The utility model integrates at least two angle sensors on a base 1, integrates a plurality of paths of angle sensors into a whole, avoids the problem that the space occupation is larger due to the independent installation of each sensor in the prior art, reduces the total volume of an angle sensor assembly, and improves the space utilization rate of the sensors; meanwhile, the angle sensors are respectively installed, so that mutual interference is avoided, the working friction force is zero, the stability and the reliability of the device are improved, and the power consumption can be effectively reduced.

It will be understood that, although the terms front, back, etc. may be used herein to describe elements, components, regions, layers and/or sections, these elements, components, regions, layers and/or sections should not be limited by these terms. These terms may be used merely to connote a connection of elements, components, regions, layers or sections.

The above description is only for the preferred embodiment of the present invention, but the scope of the present invention is not limited thereto, and any changes or substitutions that can be easily conceived by those skilled in the art within the technical scope of the present invention should be covered by the present invention.
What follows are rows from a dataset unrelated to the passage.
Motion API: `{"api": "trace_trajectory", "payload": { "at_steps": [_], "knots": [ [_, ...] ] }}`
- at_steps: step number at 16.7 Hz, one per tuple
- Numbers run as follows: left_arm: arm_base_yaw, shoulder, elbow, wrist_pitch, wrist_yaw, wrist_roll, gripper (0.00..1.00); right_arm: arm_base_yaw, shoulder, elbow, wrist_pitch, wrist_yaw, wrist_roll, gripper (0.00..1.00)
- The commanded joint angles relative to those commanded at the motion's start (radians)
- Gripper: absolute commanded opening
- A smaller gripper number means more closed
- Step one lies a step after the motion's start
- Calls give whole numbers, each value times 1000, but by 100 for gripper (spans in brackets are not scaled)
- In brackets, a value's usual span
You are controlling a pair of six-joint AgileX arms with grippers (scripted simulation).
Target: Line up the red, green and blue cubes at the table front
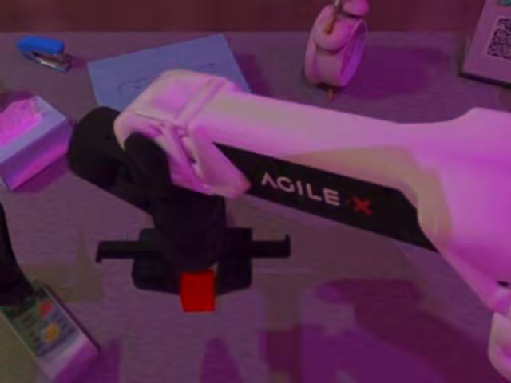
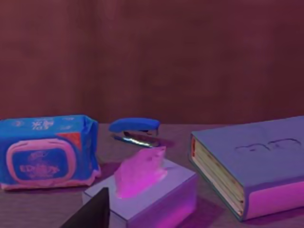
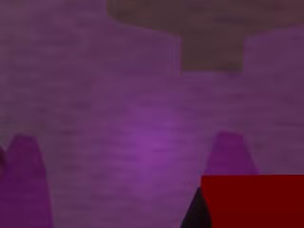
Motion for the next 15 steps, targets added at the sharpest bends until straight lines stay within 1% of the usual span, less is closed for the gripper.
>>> {"api": "trace_trajectory", "payload": {
  "at_steps": [6, 11, 15],
  "knots": [
    [0, 0, 0, 0, 0, 0, 100, 3, 30, -174, 212, 2, 5, 0],
    [0, 0, 0, 0, 0, 0, 100, 5, 36, -192, 232, 3, 6, 0],
    [0, 0, 0, 0, 0, 0, 100, 5, 36, -192, 232, 3, 6, 30]
  ]
}}
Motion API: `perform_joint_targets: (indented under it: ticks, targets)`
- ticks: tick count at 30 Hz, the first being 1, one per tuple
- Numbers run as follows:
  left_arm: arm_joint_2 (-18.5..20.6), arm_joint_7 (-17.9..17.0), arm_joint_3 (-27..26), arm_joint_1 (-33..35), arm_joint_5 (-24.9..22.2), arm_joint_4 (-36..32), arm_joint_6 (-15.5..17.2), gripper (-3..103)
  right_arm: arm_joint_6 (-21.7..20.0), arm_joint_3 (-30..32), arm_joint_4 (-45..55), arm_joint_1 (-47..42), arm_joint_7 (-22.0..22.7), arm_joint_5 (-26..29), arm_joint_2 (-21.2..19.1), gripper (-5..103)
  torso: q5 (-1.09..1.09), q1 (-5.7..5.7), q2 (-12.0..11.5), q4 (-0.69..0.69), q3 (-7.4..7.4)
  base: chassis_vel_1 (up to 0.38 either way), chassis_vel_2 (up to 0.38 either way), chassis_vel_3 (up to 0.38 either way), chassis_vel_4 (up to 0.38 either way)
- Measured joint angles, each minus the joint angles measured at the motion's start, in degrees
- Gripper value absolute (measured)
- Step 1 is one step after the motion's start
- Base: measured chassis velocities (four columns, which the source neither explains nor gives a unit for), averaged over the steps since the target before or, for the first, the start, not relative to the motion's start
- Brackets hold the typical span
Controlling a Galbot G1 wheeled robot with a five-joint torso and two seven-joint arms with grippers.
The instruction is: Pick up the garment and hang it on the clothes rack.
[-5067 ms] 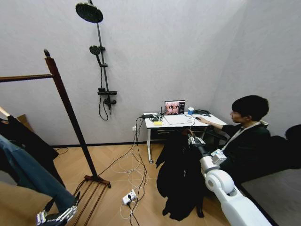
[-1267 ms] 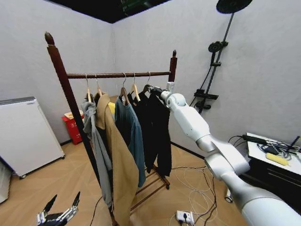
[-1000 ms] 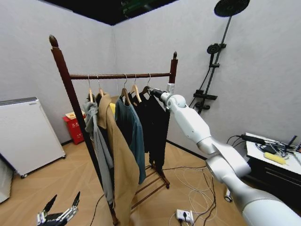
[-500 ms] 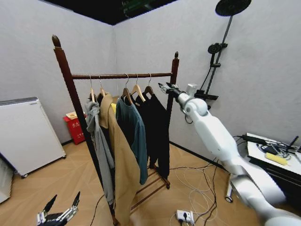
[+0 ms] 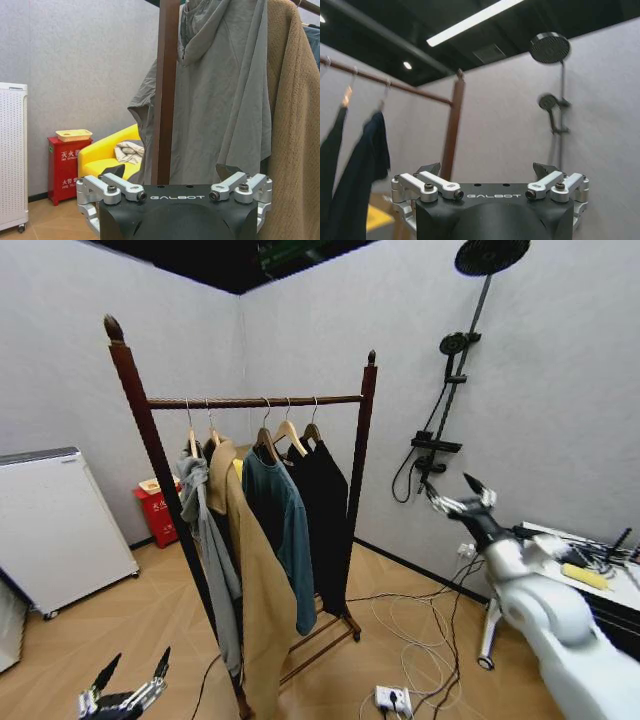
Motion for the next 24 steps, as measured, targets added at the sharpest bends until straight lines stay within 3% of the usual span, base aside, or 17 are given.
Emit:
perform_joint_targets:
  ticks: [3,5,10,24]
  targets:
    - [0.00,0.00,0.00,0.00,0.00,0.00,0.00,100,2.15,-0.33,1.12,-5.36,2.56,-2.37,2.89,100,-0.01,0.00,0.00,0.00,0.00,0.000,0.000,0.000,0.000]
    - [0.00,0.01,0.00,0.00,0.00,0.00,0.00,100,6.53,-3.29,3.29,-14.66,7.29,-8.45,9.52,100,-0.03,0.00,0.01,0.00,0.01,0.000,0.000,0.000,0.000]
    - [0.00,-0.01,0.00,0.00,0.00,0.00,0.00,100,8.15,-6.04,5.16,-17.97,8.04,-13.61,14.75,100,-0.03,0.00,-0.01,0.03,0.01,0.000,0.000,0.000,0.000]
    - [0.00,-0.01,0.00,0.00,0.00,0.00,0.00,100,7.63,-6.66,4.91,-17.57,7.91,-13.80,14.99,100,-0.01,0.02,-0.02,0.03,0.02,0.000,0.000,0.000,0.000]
Therefore, the protection scope of the present invention shall be subject to the protection scope of the claims.

Claims

1. An integrated angle sensor assembly, comprising:

the base (1) at least comprises a first installation part (11) and a second installation part (12), the first installation part (11) and the second installation part (12) form a preset angle, a first threading hole is formed in the first installation part (11), and a second threading hole is formed in the second installation part (12);

the first angle sensor (2) is mounted on the first mounting part (11), and a lead of the first angle sensor is led out from the first threading hole;

and the second angle sensor (3), the second angle sensor (3) is installed on the second installation part (12), and a wire of the second angle sensor is led out from the second threading hole.

2. The integrated angle sensor assembly according to claim 1, wherein the base (1) further comprises:

the third mounting part (13), the first mounting part (11) and the second mounting part (12) form a preset angle with each other, and a third threading hole is formed in the third mounting part (13);

a third angle sensor (4), the third angle sensor (4) install in third installation department (13), just the wire of third angle sensor certainly the third through wires hole is drawn forth.

3. The integrated angle sensor assembly according to claim 2, wherein the first mounting portion (11), the second mounting portion (12) and the third mounting portion (13) form a chevron-shaped structure.

4. The integrated angle sensor assembly according to claim 3, wherein the first mounting portion (11) defines a first square groove (14), and the first angle sensor (2) is embedded in the first square groove (14);

and/or a second square groove (15) is formed in the second mounting part (12), and the second angle sensor (3) is embedded in the second square groove (15);

and/or, a third square groove is formed in the third mounting part (13), and the third angle sensor (4) is embedded in the third square groove.

5. The integrated angle sensor assembly according to claim 4, wherein the first, second and third mounting portions (11, 12, 13) have the same form factor, and each mounting portion has a side length of 14-18mm and a thickness of 5-6 mm.

6. The integrated angle sensor assembly of claim 5, wherein the first square groove (14), the second square groove (15) and the third square groove have the same dimension, and the square grooves have a side length of 8-11mm and a depth of 4-5 mm.

7. Integrated angle sensor assembly according to claim 6, characterized in that the first angle sensor (2), the second angle sensor (3) and the third angle sensor (4) are all Hall sensors.

8. An integrated angle sensor assembly according to claim 7, wherein the air gap space between the magnet and the chip is 0.5-2 mm.